From now on I'll be blogging about irrational animal fears.
Last week the babies and I were chased by a demonic cow.
An asshole of a mule with an extraordinarily large penis.
I wish I were joking.
With my trusty hammer safely tucked into the under-basket of our stroller, I set out on our typical route for a nice autumn walk. As we approached the scene of the cow chase, I scanned the fields warily. No cows.
I noticed an absolutely benign looking mule. Half donkey, half horse. Typically infertile. Finally, an animal I have something in common with. He stood next to the fence grazing. I gave a psychic little hello and walked on.
And then he brayed. A terrible, bone rattling bray.
And starting trotting along the fence next to us.
I walked faster. He trotted faster. I picked it up to a jog. He galloped.
In the distance, I could see the electric fence cutting through the field sectioning it off. Safety was in sight.
As I sprinted toward it, I started to have my doubts.
What if the fence is only for looks? What if these farmers did not pay their electric bill and it's not working? What if this incredibly well endowed mule leaps over it in a frothing, blood thirsty frenzy?
The fence worked. The mule stopped.
I turned and looked at his ugly squinty eyes and long nose. It occurred to me that I have developed a raging farm animal phobia. I googled this. Zoophobia. Ah ha.
And I don't know why I suddenly seem to have this raw animal magnetism. The last thing I want is to attract the attention of large domesticated animals. Is it our bright orange stroller? Is it the patchouli? Or is it that they sense the fear oozing out of my pores like fat on bacon?

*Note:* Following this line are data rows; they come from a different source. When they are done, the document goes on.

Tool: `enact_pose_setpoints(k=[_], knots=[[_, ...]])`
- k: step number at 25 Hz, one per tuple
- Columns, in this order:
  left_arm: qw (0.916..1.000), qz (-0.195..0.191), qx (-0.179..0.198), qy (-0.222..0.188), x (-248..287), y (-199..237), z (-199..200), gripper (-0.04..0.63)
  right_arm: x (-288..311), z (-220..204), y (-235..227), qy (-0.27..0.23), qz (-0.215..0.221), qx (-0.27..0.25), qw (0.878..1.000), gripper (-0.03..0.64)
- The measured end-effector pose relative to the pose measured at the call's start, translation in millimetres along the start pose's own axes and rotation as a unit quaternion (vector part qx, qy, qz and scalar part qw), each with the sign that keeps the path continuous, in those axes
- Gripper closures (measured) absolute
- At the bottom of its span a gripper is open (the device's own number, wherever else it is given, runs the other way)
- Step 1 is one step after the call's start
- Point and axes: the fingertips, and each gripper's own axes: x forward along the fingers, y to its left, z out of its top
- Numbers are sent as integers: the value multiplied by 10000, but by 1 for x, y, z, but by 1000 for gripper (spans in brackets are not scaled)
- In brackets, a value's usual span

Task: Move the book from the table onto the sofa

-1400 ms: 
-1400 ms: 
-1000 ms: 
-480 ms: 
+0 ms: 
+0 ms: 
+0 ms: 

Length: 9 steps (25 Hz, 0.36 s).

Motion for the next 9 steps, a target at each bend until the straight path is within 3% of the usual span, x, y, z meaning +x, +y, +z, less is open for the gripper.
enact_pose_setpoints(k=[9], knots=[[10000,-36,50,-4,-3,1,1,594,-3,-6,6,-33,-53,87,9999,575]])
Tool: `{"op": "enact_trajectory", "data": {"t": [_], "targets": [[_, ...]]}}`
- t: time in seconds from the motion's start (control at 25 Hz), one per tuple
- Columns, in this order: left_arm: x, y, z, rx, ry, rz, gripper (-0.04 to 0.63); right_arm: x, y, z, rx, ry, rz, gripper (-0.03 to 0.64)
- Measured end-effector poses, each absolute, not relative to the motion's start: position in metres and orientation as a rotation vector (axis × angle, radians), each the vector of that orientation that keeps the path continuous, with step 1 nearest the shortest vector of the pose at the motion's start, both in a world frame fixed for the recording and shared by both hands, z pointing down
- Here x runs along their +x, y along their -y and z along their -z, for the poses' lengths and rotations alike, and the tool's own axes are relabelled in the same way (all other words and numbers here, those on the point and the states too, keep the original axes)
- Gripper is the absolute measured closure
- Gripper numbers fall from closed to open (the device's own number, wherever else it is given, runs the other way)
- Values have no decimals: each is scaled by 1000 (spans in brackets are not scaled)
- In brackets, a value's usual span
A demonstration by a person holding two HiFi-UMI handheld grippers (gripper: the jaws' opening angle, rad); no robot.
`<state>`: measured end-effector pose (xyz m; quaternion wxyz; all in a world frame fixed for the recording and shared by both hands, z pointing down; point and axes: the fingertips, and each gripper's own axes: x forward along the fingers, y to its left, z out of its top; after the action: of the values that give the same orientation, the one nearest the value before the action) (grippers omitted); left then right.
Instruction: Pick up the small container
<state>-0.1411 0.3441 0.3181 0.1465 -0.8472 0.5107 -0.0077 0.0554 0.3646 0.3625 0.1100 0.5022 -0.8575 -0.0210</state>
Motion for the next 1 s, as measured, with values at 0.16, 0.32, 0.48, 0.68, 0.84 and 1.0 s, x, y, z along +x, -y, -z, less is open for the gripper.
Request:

The realist in me does not intervene to come up with helpful, practical reasons why these large beasts will not break through their fence and stampede me like kindergartners on ants. My inner realist does, however, show up three thoughts too late to remind me that a hammer is likely a poor choice of weapon against an attacking mule in the 800-1000 lb range. Stop mule, stop! I insist. Disobey me and I will render a massive goose-egg on your head! A MASSIVE GOOSE EGG! I wonder if Google can help me get one of those tranquilizer dart guns they use on Animal Planet to sedate lions.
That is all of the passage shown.